Wednesday, 28 December 2011

No Different? I think not

Bill Wasik in Wired on Internet Communications
Acts of communication, by themselves, aren’t especially interesting. We’ve always had protests, riots, and revolutions, and the people who carried them out have always found ways to spread the word. If the medium for those communications shifts from word of mouth, to printed flier, to telephone, then to texts and Twitter, what does it really matter? Technology becomes an important part of the story only if it’s changing the nature of the events — and the nature of the social groups that are carrying them out.
The difference is that someone who owns a printing press can't reach such large numbers, can't so easily have their information redistributed, or redistributed across such a multipurpose transport mechanism.

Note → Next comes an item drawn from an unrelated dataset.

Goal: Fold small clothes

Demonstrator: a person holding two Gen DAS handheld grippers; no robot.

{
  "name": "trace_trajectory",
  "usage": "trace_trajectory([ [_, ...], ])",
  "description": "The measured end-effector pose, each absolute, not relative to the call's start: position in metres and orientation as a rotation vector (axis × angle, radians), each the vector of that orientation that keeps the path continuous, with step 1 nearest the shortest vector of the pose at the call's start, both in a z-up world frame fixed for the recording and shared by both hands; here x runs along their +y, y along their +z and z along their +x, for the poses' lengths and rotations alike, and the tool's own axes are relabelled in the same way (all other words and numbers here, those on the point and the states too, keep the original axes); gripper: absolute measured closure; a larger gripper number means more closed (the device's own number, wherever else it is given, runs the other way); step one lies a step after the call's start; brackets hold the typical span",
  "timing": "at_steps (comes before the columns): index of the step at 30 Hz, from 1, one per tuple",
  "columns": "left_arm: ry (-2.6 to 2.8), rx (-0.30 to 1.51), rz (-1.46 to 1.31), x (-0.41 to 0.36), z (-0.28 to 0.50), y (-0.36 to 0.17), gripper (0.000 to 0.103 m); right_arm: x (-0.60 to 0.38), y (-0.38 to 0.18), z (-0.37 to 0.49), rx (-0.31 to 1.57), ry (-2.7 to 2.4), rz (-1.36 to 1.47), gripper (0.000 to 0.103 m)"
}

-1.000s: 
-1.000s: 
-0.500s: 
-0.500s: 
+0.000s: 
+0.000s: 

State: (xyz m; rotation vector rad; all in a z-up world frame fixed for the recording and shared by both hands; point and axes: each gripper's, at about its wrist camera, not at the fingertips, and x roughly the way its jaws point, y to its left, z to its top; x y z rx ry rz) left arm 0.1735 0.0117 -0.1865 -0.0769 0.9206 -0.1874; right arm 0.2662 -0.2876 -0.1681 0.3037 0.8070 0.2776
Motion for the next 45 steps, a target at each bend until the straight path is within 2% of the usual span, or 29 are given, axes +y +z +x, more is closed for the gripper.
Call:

One problem for the internet for governments is that unlike TV or newspapers, you can't so easily control it as state media. Because the internet isn't just about media, but also commerce and something as trivial as someone sending family photos to a friend, and the huge volume of traffic being sent around from so many different locations, it's almost impossible for the state to police. Someone in company A selling canned fruit in the UK can send someone in company B producing fruit in Egypt a photograph or tweet from an anonymous account, and you'll probably never find it amongst the mass of traffic floating around. You'd never find it amongst the millions of emails floating around.

The only solution of a fascist state is to completely shut down the internet, at which point you start to also damage trade because the rest of the world communicates commerce via the net. 

Sunday, 11 December 2011

John Redwood Needs to Get His Facts Straight

From John Redwood's Diary (10th Dec 2011)
The government can often ignore rebellions as it has a large inbuilt majority. So far it has not mattered if  30,40 or even 81 Conservative MPs defy the whips on the EU, because Labour has always been there to swell the government’s vote, or has abstained, leaving the government with enough votes to do the business.
Back in May 2010, John Redwood wrote the following:-
Could UKIP supporters explain why it helped to prevent Eurosceptic Conservatives winning in 21 seats, so giving us a a more pro EU Parliament?
So, back in 2010 he suggested that these 21 would have been Eurosceptics, but is now saying that had they achieved a majority that Cameron would have had enough people to get this legislation through parliament? Doesn't that mean that those 21 wouldn't have actually been eurosceptics, then?


Redwood has exposed the great lie about the Conservatives which is that they not fundamentally a Eurosceptic party. He is saying that Cameron wanted the treaty and would have got it through parliament, except for a few backbenchers. 


So, let us be clear: on Europe there is little difference between Labour and the Conservatives, when it comes to action. If you want a referendum, best to vote UKIP (who it seems you can now thank for serendipitously blocking our entry into this treaty).

Sunday, 4 December 2011

Let's Get Something Straight Here...

Nick Clegg has committed the government to a crackdown on excessive executive pay, saying that austerity in the public sector had to be balanced by curbs on "irresponsible and unjustifiable" pay rises in the private sector.
Let's get something quite straight here, matey: the word "private" has a pretty clear meaning. It means that it's none of the government's business. If I think an employee is worth £10m/year, then what's it to anyone but me and him?
I think we need to make sure that people in the public sector do not feel that they are doing all the heavy lifting, that people who are in a sense living by completely different rules in the private sector are also held to account
They are held to account. By their employers.

Look, should we legislate against which women that billionaire's shag or marry, which charities they decide to give money to, which football clubs they bankroll? Same thing.

This is nothing but infantile politics of envy by the Lib Dems, that someone out there was in the right place at the right time and played some suckers for more than they were worth. Yeah, they're not suffering like the teachersandnurses, but so what? Some people happen to be born to billionaires. Do we take them into care for that? No.